> Stored items from a collection:
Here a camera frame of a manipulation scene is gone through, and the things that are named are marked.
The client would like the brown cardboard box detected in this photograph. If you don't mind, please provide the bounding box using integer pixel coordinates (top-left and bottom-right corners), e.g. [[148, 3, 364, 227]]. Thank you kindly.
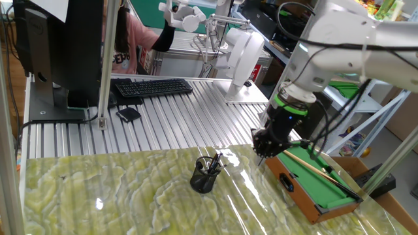
[[331, 155, 418, 234]]

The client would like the black wallet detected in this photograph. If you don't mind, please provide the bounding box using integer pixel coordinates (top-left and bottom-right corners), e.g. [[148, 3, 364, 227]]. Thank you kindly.
[[116, 106, 142, 123]]

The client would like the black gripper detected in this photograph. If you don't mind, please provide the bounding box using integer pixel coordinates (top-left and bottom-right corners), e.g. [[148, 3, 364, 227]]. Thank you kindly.
[[250, 103, 308, 166]]

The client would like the green marble pattern mat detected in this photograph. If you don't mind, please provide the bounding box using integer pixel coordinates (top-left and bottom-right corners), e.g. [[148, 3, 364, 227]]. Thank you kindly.
[[22, 143, 412, 235]]

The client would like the white red carton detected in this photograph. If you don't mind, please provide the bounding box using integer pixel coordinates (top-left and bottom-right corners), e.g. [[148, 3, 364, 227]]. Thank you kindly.
[[140, 45, 154, 74]]

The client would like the person in pink shirt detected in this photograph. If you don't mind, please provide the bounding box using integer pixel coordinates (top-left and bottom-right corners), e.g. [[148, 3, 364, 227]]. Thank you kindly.
[[110, 0, 160, 75]]

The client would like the silver articulated stand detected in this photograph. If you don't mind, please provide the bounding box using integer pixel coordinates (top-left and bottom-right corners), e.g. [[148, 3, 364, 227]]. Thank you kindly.
[[195, 12, 251, 78]]

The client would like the white metal shelf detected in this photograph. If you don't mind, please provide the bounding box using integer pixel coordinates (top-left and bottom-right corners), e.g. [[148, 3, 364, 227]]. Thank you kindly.
[[233, 0, 418, 157]]

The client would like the black keyboard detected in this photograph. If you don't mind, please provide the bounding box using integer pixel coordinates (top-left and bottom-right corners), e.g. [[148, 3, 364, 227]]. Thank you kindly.
[[115, 78, 194, 99]]

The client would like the colourful toy pile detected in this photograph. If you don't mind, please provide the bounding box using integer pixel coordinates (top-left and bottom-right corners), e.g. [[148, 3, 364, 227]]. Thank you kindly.
[[339, 127, 372, 158]]

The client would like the black storage case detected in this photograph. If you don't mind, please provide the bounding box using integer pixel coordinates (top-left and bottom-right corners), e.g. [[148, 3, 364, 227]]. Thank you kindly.
[[240, 5, 306, 43]]

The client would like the black computer monitor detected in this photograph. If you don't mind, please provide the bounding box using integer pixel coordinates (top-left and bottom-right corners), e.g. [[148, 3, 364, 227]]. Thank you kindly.
[[12, 0, 105, 123]]

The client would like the mini pool table toy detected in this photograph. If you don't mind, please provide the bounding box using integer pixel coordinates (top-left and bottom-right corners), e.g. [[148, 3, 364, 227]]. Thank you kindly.
[[264, 140, 364, 225]]

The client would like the pale drink bottle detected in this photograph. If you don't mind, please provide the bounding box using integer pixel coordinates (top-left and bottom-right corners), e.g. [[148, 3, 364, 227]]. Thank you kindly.
[[383, 0, 406, 24]]

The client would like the aluminium frame post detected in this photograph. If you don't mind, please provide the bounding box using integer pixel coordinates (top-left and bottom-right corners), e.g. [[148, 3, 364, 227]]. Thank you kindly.
[[361, 125, 418, 196], [0, 48, 25, 235], [97, 0, 120, 131]]

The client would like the silver aluminium case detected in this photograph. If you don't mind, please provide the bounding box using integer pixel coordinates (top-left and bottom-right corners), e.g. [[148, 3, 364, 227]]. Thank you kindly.
[[150, 27, 274, 79]]

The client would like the white teleoperation handle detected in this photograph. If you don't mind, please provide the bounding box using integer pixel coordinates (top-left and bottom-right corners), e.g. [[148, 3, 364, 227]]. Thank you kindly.
[[158, 0, 207, 33]]

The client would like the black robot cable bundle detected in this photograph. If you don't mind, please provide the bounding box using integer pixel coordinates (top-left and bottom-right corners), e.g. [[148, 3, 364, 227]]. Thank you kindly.
[[276, 1, 418, 161]]

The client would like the wooden cue stick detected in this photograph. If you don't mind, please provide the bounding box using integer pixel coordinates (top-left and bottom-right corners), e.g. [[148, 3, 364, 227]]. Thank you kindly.
[[283, 149, 362, 200]]

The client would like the black mouse pad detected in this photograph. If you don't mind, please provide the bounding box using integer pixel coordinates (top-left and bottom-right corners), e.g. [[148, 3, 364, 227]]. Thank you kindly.
[[109, 78, 144, 107]]

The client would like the black plastic stand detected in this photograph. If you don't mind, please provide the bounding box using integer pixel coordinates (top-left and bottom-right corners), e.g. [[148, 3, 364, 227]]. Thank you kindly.
[[354, 163, 396, 199]]

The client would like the black clip pen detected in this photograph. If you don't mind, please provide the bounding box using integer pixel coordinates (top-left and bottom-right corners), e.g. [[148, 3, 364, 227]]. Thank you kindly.
[[207, 155, 218, 177]]

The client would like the white paper note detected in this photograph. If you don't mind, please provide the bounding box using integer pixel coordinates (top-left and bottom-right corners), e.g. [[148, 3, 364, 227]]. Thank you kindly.
[[29, 0, 69, 23]]

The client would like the black monitor cable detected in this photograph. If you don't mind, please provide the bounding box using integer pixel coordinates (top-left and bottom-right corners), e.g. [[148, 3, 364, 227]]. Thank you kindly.
[[14, 112, 99, 158]]

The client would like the black sleeved forearm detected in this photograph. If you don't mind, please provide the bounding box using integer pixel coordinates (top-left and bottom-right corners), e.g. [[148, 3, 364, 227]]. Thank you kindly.
[[151, 20, 176, 52]]

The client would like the black mesh pen holder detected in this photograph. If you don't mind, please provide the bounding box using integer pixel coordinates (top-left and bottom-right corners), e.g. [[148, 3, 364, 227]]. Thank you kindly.
[[189, 156, 223, 194]]

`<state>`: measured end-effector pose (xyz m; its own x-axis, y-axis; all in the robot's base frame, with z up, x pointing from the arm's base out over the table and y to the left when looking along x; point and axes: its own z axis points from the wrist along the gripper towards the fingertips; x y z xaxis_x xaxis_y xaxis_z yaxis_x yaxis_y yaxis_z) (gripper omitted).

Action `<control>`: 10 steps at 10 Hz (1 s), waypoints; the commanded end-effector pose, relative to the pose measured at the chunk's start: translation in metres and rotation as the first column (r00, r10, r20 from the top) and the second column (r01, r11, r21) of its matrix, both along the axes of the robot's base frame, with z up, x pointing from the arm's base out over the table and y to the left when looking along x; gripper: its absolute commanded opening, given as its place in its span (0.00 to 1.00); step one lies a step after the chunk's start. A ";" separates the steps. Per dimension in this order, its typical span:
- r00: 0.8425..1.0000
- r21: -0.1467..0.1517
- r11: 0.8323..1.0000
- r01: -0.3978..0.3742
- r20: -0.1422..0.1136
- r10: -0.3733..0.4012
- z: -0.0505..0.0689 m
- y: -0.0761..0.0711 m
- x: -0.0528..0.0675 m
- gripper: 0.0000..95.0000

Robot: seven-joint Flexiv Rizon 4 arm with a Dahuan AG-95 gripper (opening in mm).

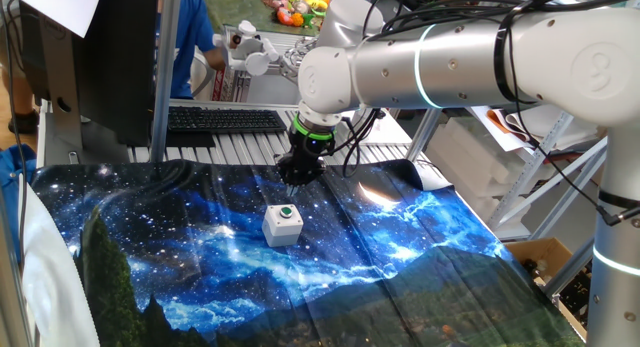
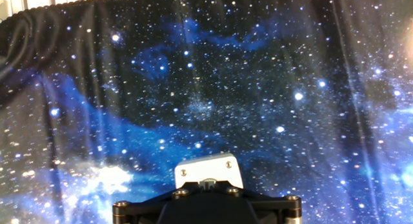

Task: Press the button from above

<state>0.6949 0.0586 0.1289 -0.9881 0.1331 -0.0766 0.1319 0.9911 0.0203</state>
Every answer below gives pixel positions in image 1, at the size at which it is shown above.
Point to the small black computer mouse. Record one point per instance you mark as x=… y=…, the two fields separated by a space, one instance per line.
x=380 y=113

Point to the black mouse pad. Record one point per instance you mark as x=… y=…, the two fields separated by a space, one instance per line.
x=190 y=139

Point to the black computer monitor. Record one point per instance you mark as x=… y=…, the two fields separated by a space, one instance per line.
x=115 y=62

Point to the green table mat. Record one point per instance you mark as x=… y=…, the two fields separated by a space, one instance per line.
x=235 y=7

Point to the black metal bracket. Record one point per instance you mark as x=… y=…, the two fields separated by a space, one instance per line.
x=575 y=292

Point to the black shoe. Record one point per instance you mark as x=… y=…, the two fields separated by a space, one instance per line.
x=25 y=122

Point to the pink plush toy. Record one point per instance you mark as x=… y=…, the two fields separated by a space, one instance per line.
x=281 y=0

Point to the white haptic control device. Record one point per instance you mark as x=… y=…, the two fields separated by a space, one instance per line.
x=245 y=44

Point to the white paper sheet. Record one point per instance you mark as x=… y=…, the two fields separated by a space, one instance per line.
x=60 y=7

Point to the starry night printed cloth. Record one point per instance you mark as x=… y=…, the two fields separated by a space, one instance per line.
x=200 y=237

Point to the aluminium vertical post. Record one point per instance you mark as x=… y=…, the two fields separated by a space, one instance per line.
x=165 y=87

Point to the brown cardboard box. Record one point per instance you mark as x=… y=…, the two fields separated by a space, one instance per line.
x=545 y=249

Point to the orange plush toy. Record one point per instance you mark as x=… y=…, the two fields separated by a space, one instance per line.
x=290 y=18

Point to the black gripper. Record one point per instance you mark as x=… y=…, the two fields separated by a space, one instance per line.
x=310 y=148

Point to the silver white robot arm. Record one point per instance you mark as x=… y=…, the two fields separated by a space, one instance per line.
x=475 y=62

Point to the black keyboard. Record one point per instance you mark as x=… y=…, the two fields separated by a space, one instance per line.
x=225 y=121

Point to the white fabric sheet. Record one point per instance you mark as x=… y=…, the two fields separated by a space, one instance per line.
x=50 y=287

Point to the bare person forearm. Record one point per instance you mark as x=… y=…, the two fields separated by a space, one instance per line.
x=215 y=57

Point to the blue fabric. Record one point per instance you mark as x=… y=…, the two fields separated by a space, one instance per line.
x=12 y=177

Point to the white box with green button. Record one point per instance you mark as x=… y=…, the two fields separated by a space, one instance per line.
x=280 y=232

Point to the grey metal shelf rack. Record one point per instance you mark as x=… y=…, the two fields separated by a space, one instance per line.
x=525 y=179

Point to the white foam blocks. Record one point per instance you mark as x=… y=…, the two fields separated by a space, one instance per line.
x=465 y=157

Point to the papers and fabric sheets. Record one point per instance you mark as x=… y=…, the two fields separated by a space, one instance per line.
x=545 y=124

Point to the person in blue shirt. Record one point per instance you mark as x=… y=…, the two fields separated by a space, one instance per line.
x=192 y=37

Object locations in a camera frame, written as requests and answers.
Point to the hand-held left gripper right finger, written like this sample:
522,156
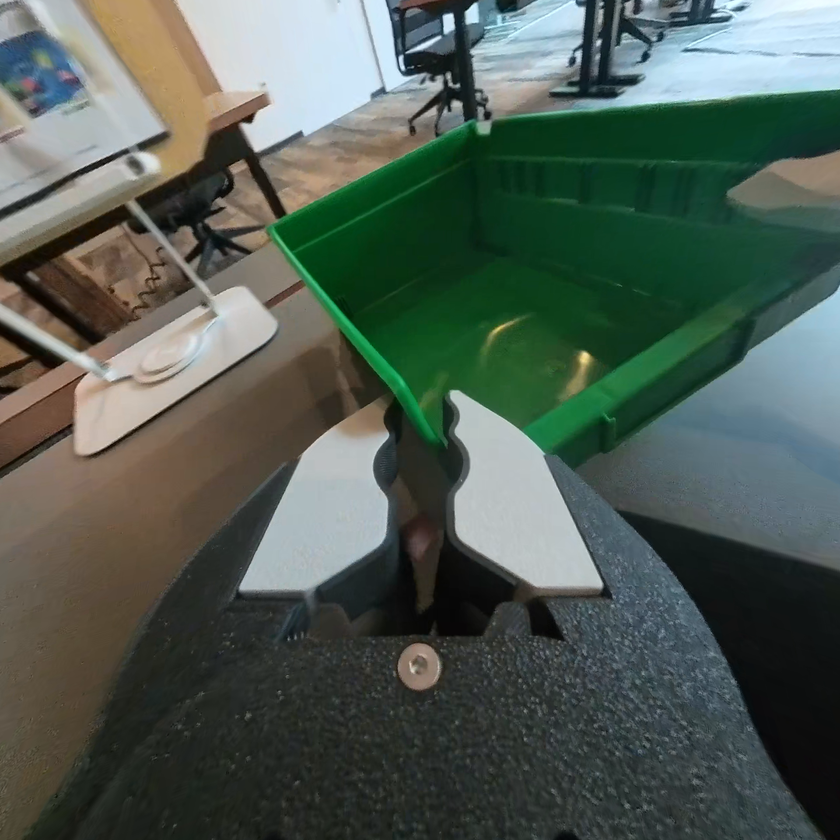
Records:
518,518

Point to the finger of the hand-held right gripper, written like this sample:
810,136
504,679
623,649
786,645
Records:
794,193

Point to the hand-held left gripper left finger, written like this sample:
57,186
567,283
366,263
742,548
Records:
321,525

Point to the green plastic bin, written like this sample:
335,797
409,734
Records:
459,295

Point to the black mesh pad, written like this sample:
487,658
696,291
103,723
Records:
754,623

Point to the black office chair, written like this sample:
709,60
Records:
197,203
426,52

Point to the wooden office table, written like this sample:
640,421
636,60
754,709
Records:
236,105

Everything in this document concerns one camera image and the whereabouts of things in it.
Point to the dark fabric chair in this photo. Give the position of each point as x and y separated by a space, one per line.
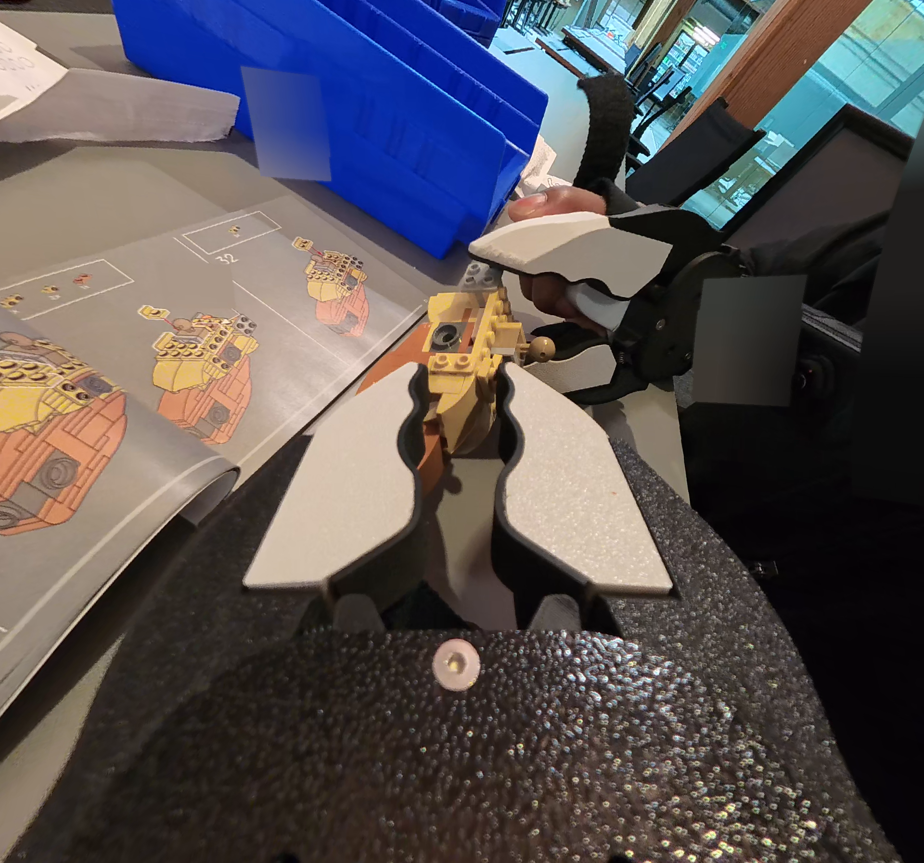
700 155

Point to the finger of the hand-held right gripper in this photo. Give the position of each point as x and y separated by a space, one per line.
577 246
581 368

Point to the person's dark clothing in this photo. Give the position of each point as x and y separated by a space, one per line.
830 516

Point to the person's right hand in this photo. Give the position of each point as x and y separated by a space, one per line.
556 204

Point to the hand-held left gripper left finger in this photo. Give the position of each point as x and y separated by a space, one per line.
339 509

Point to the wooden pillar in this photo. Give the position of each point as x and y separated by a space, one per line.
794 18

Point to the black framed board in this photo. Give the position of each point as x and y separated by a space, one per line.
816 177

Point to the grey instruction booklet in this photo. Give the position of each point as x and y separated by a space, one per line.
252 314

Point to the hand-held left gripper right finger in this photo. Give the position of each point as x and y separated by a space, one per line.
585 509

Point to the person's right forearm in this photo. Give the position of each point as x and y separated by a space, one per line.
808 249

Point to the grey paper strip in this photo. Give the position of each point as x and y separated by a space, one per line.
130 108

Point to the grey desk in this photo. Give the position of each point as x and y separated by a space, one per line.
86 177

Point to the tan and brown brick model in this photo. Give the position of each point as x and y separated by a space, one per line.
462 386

> Your objective:
Going through the entries above, tally every line that contains the string "pointing", then state only the total.

> Task result:
2